Jak przypomniał, słowo "relikwia" odnosi się wyłącznie do osób już wyniesionych na ołtarze.
Ksiądz Oder zabrał głos w tej sprawie w związku z olbrzymią lawiną próśb o tzw. "relikwie", kierowanych do jego biura. Za takie wierni z całego świata, zwłaszcza zaś z Włoch, uznają przygotowane przez biuro obrazki z dołączonym skrawkiem sutanny papieża.
- To nie są relikwie, ale pamiątki - powiedział polski ksiądz. Podkreślił zarazem, że obrazki rozdawane są za darmo.
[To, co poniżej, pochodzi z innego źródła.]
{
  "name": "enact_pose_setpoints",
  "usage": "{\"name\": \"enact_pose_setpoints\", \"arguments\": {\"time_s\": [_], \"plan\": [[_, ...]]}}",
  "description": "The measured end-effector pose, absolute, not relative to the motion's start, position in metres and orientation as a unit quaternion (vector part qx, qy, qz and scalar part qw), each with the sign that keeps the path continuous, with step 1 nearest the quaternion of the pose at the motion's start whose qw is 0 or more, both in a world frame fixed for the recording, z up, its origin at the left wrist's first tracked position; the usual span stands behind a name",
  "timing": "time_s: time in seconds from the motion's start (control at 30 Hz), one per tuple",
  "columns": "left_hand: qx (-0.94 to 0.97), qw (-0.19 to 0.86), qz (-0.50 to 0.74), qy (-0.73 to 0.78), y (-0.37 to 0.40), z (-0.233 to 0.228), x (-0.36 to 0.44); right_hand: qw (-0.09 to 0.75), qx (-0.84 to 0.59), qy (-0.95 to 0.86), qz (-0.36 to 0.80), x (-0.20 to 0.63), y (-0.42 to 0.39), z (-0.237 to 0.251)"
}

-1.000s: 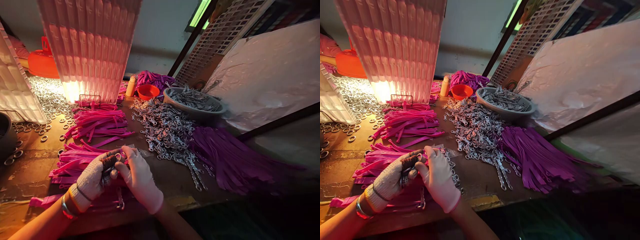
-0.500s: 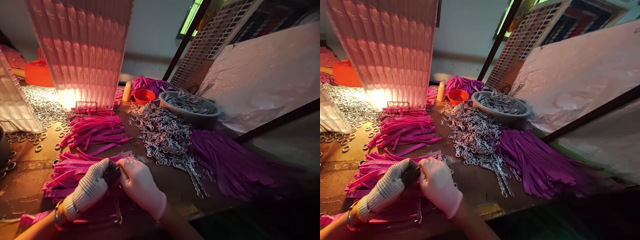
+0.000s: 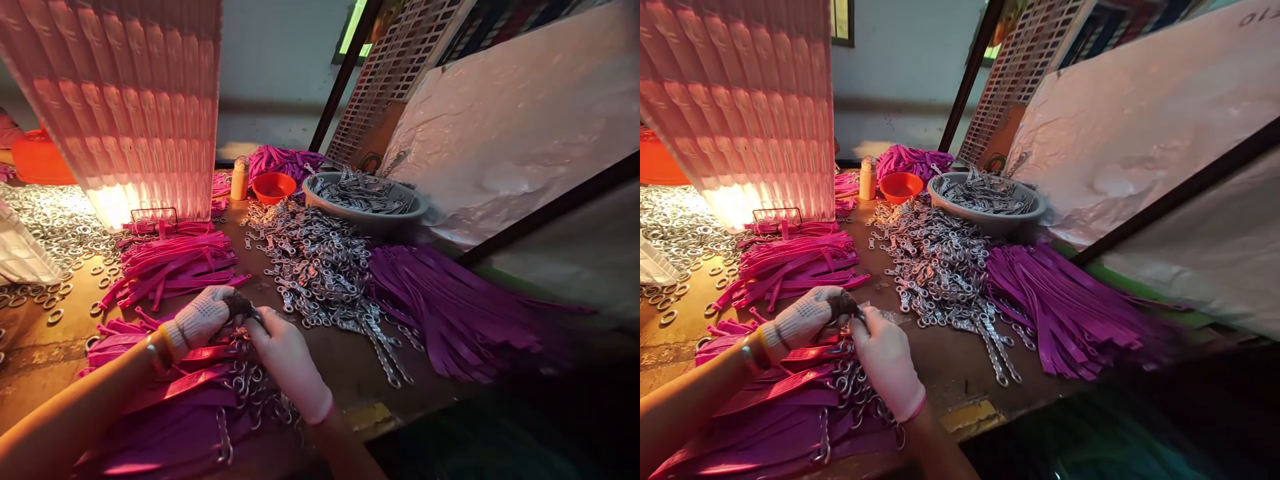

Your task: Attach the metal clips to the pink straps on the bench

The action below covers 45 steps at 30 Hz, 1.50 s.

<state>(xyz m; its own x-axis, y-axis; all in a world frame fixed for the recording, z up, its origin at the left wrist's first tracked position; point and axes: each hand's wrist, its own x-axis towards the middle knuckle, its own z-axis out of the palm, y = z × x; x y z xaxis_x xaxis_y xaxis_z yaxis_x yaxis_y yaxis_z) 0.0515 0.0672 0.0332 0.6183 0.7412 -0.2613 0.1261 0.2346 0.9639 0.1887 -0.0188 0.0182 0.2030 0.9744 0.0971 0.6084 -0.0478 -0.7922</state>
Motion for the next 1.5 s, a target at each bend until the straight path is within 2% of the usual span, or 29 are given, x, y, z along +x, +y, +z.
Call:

Można natomiast zostawić dobrowolną ofiarę w biurze postulatora - dodał.
Postulator procesu beatyfikacyjnego zapewnił, że inicjatywa druku obrazków z fragmentem sutanny jest całkowicie zgodna z tradycją kościelną i nie ma żadnych celów komercyjnych.
Tysiące próśb o pamiątki procesu, napływające ostatnio do księdza Odera, w poważnym stopniu utrudniają pracę biura. Wprawdzie przewiduje się ich dodruk, zgłoszenia znacznie przewyższają możliwości organizacyjne, zwłaszcza że obrazki są przygotowywane głównie z myślą o osobach ciężko chorych, a nie o wszystkich wiernych.
Podkreśla się zarazem, że nawet księża zgłaszają się do wikariatu Rzymu, gdzie pracuje ksiądz Oder, z prośbą o "relikwie Jana Pawła II" nie wiedząc najwyraźniej o tym, że w przypadku kandydata na ołtarze nie można tak nazywać fragmentu sutanny.